◆ Activity
Locate the word "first" in the data below, then copy every line that holds it.

◆ Provided data

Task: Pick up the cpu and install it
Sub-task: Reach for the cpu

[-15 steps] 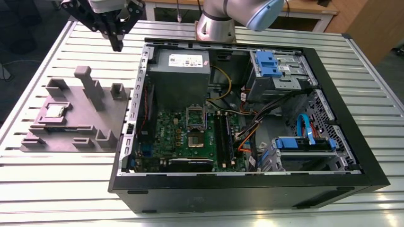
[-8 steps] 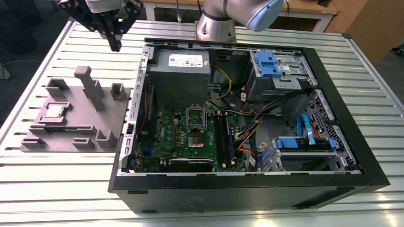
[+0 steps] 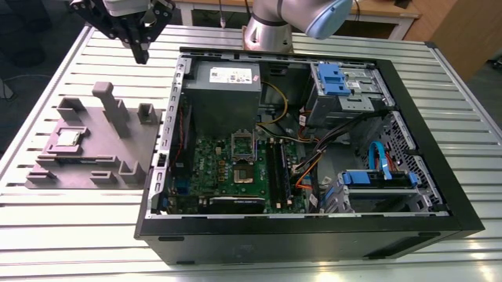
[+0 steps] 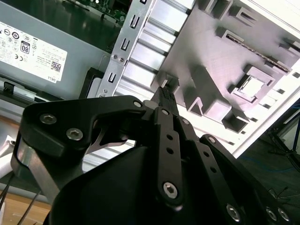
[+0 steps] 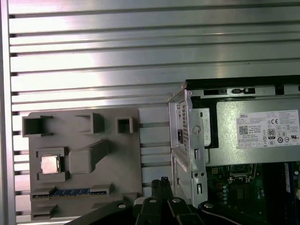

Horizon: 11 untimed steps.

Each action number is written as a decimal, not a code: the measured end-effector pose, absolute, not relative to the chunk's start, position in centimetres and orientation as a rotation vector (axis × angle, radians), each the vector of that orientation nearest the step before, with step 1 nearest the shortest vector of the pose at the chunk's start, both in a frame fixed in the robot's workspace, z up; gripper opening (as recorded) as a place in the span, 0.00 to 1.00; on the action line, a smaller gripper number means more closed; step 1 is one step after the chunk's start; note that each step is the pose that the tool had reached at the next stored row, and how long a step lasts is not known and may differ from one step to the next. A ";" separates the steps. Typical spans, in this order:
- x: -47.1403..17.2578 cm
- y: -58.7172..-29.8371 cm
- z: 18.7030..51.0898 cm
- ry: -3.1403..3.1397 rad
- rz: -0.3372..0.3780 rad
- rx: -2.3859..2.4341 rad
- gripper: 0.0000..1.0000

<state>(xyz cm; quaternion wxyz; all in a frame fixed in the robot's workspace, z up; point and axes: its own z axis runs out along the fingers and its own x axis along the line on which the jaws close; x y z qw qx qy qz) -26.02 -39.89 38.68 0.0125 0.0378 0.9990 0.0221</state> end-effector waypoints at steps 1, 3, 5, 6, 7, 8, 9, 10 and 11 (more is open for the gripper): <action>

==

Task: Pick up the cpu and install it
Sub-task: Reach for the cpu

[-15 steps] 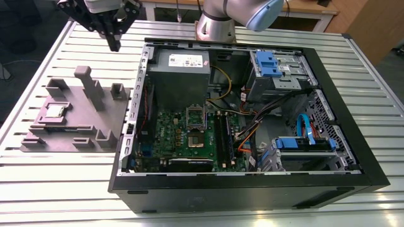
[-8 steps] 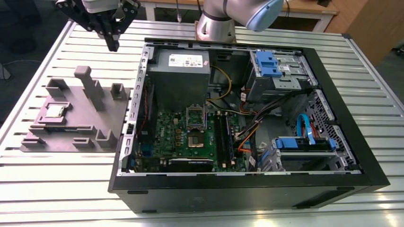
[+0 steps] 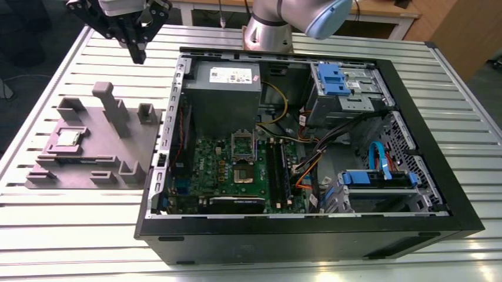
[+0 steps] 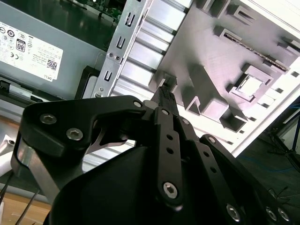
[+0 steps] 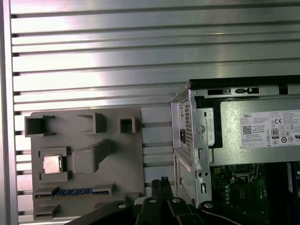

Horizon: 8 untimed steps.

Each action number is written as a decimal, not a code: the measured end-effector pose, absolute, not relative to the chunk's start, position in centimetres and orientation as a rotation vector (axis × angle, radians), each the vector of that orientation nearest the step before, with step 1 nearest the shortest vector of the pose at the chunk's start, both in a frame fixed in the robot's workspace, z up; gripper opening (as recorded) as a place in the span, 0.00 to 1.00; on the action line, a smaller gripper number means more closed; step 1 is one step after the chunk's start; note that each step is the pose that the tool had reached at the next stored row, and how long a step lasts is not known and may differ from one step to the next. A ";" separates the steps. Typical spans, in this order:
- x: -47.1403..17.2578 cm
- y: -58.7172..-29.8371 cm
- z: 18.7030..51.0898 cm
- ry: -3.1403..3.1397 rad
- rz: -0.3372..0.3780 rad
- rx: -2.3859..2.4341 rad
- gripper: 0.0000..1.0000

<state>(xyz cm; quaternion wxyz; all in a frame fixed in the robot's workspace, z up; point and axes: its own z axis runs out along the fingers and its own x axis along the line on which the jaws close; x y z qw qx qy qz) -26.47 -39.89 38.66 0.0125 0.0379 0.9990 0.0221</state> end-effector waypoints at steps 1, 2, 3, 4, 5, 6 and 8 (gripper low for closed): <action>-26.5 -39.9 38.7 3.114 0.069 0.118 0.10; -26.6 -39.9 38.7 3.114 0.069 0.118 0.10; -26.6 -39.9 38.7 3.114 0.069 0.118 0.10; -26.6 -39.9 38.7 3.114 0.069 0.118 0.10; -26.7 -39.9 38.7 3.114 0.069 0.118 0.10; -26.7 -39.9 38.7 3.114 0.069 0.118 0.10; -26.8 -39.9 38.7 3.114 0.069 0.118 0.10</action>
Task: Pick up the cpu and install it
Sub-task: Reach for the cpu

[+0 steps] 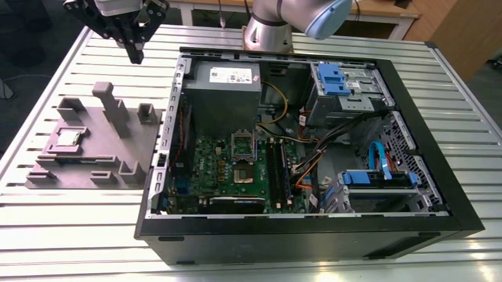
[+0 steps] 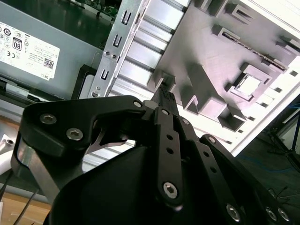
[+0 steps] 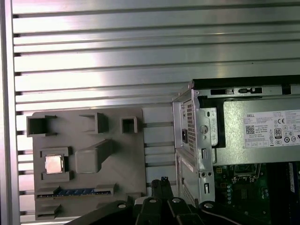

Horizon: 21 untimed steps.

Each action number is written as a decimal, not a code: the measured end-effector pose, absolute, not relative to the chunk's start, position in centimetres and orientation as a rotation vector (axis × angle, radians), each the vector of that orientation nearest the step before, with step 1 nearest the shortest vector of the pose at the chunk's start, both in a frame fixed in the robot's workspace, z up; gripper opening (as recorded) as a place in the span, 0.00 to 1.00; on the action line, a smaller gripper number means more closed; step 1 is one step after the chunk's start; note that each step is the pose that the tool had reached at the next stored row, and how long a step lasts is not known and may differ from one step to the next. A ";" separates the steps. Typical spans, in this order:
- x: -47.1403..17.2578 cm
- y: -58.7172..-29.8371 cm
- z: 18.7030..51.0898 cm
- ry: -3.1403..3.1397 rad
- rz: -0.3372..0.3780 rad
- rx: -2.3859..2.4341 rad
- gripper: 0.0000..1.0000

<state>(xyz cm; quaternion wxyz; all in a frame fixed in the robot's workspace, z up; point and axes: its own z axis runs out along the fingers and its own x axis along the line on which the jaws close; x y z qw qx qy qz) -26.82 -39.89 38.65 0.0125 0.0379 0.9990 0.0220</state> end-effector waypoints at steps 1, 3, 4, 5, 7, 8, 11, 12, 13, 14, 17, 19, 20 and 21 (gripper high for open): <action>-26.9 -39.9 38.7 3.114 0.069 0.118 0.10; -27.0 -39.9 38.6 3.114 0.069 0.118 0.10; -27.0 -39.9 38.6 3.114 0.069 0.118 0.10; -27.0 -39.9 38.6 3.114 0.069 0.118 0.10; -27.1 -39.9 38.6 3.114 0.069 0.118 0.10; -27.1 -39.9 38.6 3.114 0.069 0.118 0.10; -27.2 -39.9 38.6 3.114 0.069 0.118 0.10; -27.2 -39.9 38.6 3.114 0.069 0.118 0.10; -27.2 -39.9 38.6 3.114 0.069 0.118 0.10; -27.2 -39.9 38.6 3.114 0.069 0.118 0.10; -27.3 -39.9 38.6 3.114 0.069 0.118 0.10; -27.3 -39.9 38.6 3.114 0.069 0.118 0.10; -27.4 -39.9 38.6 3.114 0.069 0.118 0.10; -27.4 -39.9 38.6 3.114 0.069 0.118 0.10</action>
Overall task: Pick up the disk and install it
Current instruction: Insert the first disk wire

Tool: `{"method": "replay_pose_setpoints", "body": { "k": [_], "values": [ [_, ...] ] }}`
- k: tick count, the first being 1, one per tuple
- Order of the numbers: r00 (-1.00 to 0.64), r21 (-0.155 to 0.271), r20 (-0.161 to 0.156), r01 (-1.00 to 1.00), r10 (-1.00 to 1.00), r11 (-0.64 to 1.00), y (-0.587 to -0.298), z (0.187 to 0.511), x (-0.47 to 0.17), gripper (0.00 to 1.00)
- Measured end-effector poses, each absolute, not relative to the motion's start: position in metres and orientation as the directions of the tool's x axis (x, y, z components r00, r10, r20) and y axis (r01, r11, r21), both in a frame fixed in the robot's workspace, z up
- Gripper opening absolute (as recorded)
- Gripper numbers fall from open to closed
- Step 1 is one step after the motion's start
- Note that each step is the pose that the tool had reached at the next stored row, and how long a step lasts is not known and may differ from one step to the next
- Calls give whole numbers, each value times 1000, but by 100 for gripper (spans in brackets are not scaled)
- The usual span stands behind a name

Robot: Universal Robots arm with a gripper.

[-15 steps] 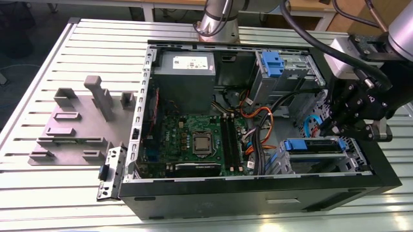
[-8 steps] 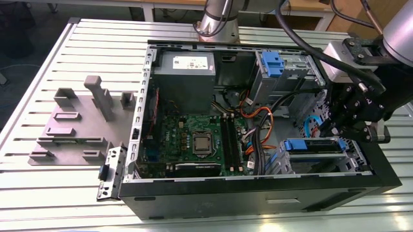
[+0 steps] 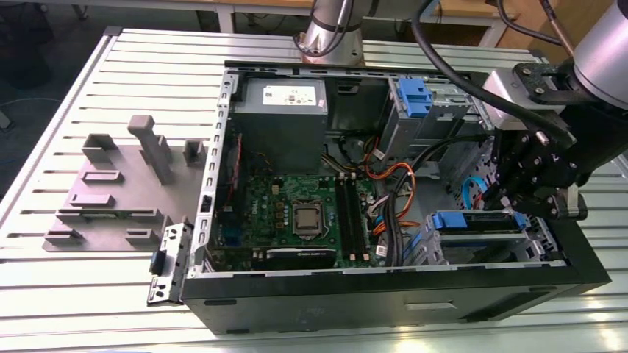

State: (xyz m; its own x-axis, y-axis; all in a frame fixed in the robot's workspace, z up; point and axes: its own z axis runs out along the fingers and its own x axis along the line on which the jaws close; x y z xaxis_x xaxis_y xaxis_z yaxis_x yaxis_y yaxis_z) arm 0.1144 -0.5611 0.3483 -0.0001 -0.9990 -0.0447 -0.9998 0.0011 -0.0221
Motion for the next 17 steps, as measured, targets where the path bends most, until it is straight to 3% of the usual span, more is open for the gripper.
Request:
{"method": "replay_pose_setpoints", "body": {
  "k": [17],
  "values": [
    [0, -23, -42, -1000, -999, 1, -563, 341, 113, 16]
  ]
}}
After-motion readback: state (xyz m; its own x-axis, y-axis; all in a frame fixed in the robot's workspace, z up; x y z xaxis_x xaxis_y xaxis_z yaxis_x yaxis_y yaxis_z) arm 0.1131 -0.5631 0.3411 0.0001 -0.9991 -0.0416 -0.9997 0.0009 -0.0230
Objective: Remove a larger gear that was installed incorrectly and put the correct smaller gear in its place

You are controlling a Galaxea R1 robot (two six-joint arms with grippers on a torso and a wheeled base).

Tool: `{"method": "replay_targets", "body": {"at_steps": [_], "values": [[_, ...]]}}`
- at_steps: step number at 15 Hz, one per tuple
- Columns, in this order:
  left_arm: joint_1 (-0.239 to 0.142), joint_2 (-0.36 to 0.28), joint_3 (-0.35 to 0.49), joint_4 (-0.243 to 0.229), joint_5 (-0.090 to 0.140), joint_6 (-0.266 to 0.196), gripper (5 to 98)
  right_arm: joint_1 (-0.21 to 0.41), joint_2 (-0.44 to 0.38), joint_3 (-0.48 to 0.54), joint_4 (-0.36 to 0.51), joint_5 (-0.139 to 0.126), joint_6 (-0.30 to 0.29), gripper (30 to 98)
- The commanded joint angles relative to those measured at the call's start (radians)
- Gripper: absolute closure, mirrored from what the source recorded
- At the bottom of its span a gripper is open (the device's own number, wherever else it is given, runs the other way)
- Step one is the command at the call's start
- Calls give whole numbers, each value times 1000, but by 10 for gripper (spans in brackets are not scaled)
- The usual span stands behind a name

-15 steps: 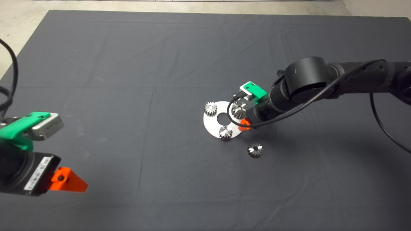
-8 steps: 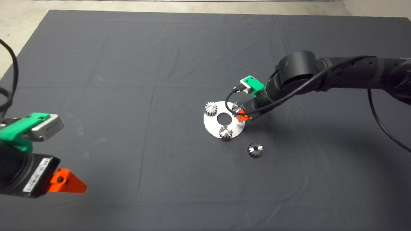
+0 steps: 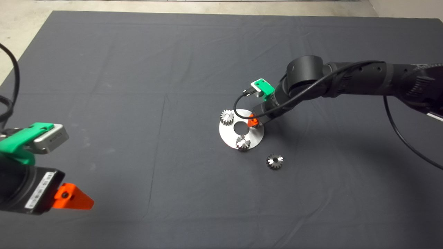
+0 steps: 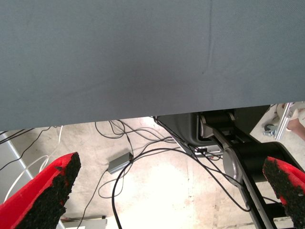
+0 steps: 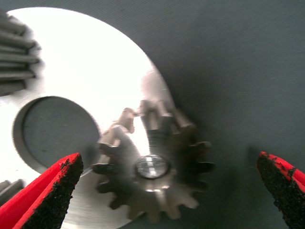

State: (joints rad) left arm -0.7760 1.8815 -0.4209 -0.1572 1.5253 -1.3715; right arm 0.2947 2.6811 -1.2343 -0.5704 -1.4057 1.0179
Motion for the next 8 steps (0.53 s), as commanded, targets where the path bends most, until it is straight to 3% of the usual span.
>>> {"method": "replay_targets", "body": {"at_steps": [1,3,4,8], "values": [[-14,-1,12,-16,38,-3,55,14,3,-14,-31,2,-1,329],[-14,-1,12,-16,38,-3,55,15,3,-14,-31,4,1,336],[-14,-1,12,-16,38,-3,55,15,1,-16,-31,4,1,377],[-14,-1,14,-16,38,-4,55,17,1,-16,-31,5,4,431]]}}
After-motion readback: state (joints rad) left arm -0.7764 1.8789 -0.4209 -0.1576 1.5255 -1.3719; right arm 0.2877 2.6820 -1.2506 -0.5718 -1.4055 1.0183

◆ Task output
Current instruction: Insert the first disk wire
- k: tick count, the first being 1, one per tuple

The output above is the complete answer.